This coming Sunday is Palm Sunday, the beginning of Easter week. For those of us who are Jesus-followers, this is the turning point of human history, the fulcrum that tilts the universe from darkness to light.
We read about that first Palm Sunday in Mark 1:1-11, and Matthew 21:4-5.
1 As they approached Jerusalem and came to Bethphage and Bethany at the Mount of Olives, Jesus sent two of his disciples, 2 saying to them, "Go to the village ahead of you, and just as you enter it, you will find a colt tied there, which no one has ever ridden. Untie it and bring it here. 3 If anyone asks you, 'Why are you doing this?' tell him, 'The Lord needs it and will send it back here shortly.' "
[Matthew 21:4-5 adds these verses:
4 This took place to fulfill what was spoken through the prophet:
5 "Say to the Daughter of Zion,
'See, your king comes to you,
gentle and riding on a donkey,
on a colt, the foal of a donkey.' " ]
Back to Mark...
4 They went and found a colt outside in the street, tied at a doorway. As they untied it, 5 some people standing there asked, "What are you doing, untying that colt?" 6 They answered as Jesus had told them to, and the people let them go. 7 When they brought the colt to Jesus and threw their cloaks over it, he sat on it. 8 Many people spread their cloaks on the road, while others spread branches they had cut in the fields.
9 Those who went ahead and those who followed shouted,
"Blessed is he who comes in the name of the Lord!"
10 "Blessed is the coming kingdom of our father David!"
"Hosanna in the highest!"
WHAT’S HAPPENING IN THESE VERSES?
When the people saw Jesus, and began shouting “Hosanna!,” they were calling out to Jesus, “Save us!”
Hosanna is a Hebrew word (hoshi`ah-na) that had become a greeting or shout of praise, but actually meant "Save!" or "Help!" Not surprisingly, forms of this word were used to address the king with a need (cf. 2 Sam 14:4; 2 Kings 6:26). The palm branches are symbolic of a victorious ruler.
"Hosanna" has the sense of immediacy. It would be correct to translate it as, "Please save us, and do it now!"
When Jesus rode into Jerusalem on a donkey (rather than a stallion), in his upside-down Kingdom way, desperation was in the air. The Jewish citizens were under the heavy yoke of the Roman Empire. They had heard about Jesus. Rumor was that he claimed to be a king. Even, the Messiah. When word got out that Jesus was coming into Jerusalem, he was greeted as a king.
There were shouts of “Blessed is the King of Israel!” Clearly, the people saw in Jesus the answer to their nationalistic, messianic hopes.

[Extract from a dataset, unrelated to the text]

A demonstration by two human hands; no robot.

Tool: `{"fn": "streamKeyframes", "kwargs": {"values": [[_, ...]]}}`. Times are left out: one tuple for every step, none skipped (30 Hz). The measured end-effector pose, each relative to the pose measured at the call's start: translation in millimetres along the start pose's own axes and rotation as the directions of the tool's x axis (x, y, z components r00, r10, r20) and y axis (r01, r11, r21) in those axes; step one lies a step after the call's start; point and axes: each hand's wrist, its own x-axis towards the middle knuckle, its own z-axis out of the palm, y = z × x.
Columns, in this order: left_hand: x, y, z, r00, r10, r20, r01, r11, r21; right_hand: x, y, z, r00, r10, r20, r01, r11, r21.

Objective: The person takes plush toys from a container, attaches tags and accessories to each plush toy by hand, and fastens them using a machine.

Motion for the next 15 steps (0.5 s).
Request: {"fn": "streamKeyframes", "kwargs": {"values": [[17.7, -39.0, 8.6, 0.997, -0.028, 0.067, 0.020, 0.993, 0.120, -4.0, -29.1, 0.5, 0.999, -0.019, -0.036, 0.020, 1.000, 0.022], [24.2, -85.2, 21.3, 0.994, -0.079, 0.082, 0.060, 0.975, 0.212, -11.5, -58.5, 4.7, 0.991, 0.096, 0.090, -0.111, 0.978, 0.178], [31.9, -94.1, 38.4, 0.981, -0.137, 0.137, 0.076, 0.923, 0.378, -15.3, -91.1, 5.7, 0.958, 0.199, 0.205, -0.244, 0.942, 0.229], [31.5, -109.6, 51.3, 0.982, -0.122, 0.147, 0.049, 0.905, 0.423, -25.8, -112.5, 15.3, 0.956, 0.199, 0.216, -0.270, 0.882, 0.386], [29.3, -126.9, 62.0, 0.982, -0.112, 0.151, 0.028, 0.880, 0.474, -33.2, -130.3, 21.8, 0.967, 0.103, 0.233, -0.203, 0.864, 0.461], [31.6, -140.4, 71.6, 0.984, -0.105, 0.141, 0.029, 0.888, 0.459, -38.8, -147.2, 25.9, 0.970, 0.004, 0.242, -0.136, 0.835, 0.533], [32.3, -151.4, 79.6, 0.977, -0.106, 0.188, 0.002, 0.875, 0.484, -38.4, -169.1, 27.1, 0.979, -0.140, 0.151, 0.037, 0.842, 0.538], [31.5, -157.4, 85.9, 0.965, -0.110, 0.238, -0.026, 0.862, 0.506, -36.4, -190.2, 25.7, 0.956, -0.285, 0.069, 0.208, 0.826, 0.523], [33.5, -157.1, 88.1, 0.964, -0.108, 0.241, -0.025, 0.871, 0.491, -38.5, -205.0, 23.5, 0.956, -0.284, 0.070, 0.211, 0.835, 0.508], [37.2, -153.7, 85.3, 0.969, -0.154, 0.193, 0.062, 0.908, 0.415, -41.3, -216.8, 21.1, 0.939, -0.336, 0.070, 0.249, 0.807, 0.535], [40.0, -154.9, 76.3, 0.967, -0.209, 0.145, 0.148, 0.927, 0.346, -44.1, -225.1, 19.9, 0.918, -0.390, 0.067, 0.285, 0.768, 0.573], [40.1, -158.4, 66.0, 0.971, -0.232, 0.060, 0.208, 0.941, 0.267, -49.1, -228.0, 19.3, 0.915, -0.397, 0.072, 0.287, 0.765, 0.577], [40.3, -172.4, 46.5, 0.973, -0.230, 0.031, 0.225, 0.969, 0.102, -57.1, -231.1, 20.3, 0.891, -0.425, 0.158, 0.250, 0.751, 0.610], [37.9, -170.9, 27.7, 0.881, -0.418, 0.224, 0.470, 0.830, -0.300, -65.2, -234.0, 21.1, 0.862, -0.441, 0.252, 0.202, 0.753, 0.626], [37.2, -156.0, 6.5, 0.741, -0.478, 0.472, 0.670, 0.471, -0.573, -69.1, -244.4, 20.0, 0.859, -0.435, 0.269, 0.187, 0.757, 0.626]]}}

Earlier, a crowd had wanted to make Jesus king (6:15). Now, this gathering was recognizing him as king, in the city of the great King. Here was the great dream of a Davidic ruler who would come and liberate Israel, establish peace, and subdue the Gentiles
The way Jesus entered Jerusalem was a deliberate, prophetic “Zechariah 9:9 act.” Zech. 9:9 reads: Do not be afraid, O Daughter of Zion; see, your king is coming, seated on a donkey's colt.
Jesus enters Jerusalem in a kingly way, and the people respond in a kingly fashion. The imagery is regal, even messianic, though this is a humble Messiah. As the people spread their garments (NIV: their cloaks) on the road, a "red carpet" of sorts is produced.
He has come to rescue them. They people were about to be "hosanna-ed." But it was not going to happen as they imagined. Because Jesus is a different kind of king. He will "hosanna" the world by dying on a cross.
The meaning Jesus attaches to his triumphal entry is different from the peoples' expectations. N.T. Wright says, "That, perhaps, is where we can learn the most from this tory today."
People often turn to God when there’s something they want, and they want it to look a certain way. Here, in our Palm Sunday story, everyone wants Jesus to ride into the city and be the kind of king they say he ought to be. “Help!” “Save the life of my sick child!” “Pay my bills!” “Give us peace, now!”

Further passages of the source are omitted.